→ **Exercise goal**:
Return all the data verbatim but without images.

══ Information supplied

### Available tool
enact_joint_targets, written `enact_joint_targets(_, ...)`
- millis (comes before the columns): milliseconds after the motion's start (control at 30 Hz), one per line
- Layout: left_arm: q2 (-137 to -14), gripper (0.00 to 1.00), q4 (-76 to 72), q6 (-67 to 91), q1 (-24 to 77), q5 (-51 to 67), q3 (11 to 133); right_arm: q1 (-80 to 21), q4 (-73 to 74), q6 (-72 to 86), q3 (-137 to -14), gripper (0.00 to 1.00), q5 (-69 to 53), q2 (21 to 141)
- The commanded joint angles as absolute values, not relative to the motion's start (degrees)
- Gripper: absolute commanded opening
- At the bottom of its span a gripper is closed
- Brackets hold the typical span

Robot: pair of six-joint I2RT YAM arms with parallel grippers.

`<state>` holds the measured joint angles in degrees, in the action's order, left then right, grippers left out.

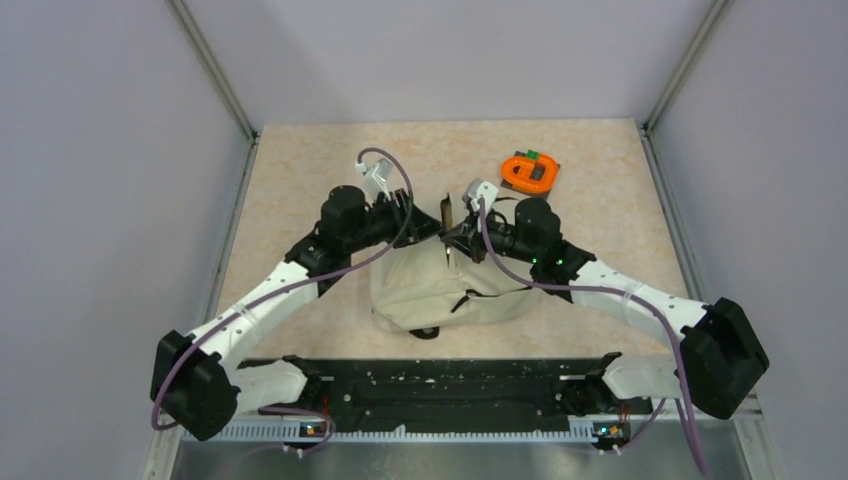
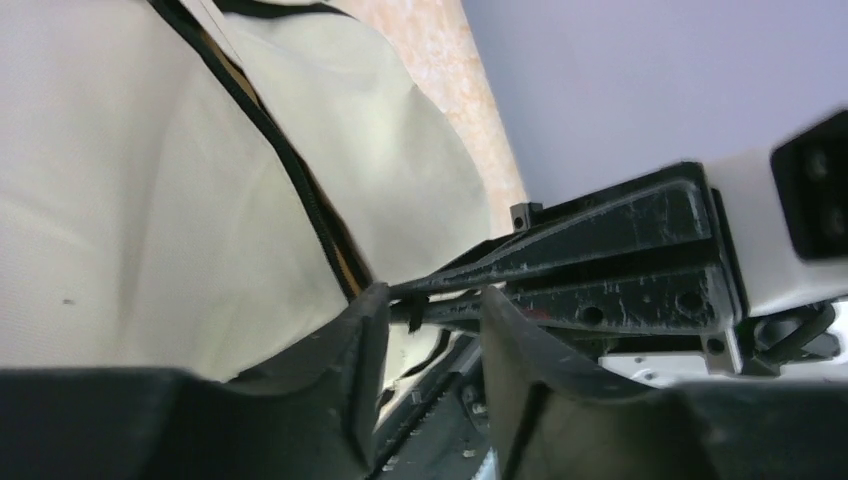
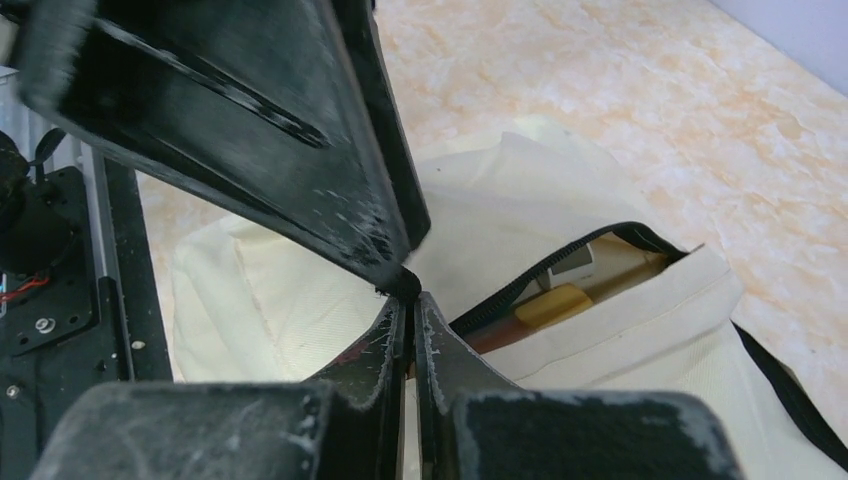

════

→ **Reply**:
### Available tool
enact_joint_targets, written `enact_joint_targets(_, ...)`
- millis (comes before the columns): milliseconds after the motion's start (control at 30 Hz), one per line
- Layout: left_arm: q2 (-137 to -14), gripper (0.00 to 1.00), q4 (-76 to 72), q6 (-67 to 91), q1 (-24 to 77), q5 (-51 to 67), q3 (11 to 133); right_arm: q1 (-80 to 21), q4 (-73 to 74), q6 (-72 to 86), q3 (-137 to -14), gripper (0.00 to 1.00), q5 (-69 to 53), q2 (21 to 141)
- The commanded joint angles as absolute values, not relative to the motion's start (degrees)
- Gripper: absolute commanded opening
- At the bottom of its span a gripper is closed
- Brackets hold the typical span

Robot: pair of six-joint I2RT YAM arms with parallel grippers.

`<state>` holds the measured joint angles in degrees, in the action's order, left then right, grippers left out.

The exercise has been fully completed.